Intermediate and advanced skiers usually park at the main lot and connect a variety of loops such as Ophir, with its steep hill at the half-way point, and the delightfully named Mugwump and Spitzee trails. Once you’ve had your fill of Black Jack, head back to Rossland for lunch at Clancy’s where you’ll be pleasantly surprised by their unique take on fried pickles done in sourdough batter and poutine made with chorizo.


Paulson Pass

After lunch, return to Hwy 3B and drive the 27 kilometres to Hwy 6, turn west and after a few minutes park on the south side of the highway at the Castlegar Nordic Ski Club trails on the Paulson Pass. There are 45 kilometres of groomed trails for both classic and skate skiers, three warming huts, and a variety of terrain from forested corridors to swaths of open alpine.

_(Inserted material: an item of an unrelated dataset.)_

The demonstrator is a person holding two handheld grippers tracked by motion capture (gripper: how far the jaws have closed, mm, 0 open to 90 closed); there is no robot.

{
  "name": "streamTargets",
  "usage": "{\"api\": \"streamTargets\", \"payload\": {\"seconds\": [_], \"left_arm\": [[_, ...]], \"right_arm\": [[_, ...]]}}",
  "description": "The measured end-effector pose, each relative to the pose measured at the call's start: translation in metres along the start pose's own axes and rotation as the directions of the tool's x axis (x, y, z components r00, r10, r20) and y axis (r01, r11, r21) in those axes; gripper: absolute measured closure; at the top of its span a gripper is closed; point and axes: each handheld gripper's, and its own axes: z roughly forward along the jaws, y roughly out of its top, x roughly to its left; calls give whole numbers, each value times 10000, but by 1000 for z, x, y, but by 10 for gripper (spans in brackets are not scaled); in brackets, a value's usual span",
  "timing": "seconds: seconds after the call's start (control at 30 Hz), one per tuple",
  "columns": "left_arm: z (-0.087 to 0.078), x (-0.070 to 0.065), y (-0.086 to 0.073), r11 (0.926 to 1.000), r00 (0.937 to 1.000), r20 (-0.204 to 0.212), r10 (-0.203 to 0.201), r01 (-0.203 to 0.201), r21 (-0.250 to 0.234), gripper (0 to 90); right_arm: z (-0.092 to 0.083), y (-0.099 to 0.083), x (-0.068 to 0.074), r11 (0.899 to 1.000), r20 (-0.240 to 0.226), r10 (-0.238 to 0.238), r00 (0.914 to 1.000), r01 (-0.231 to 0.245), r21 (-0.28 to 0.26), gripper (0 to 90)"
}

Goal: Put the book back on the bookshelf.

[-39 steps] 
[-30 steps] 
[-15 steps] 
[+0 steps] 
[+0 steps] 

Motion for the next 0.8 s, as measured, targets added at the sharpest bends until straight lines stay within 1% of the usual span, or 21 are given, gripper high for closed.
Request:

The best experience for beginners is a relatively flat loop that’s about seven kilometres long and can be done in either direction. From the main parking area take Bootie’s Trail (which is always the first to have a track put in after a snowfall), stop in at the Ben Shaw warming shelter at the half-way point, and then finish on the Ben Shaw trail. For experts, make your way out to Glenmerry Shelter, enjoying the 200 metres of elevation gain, and then return via the appropriately named Gloryview Trail.

Castlegar BC

When you’re done for the day, drive the 35 kilometres east to Castlegar and savour aprés drinks at the Tailout Brewery on Columbia Avenue. Or, if you’re hungry, visit the Lion’s Head Smoke and Brew Pub for a down-home meal. Located in the community of Robson, a five-minute drive from the downtown Castlegar, the Lion’s Head has been serving locals since 1986 and today offers a dozen craft beers on tap as well as some of the best smoked ribs in BC.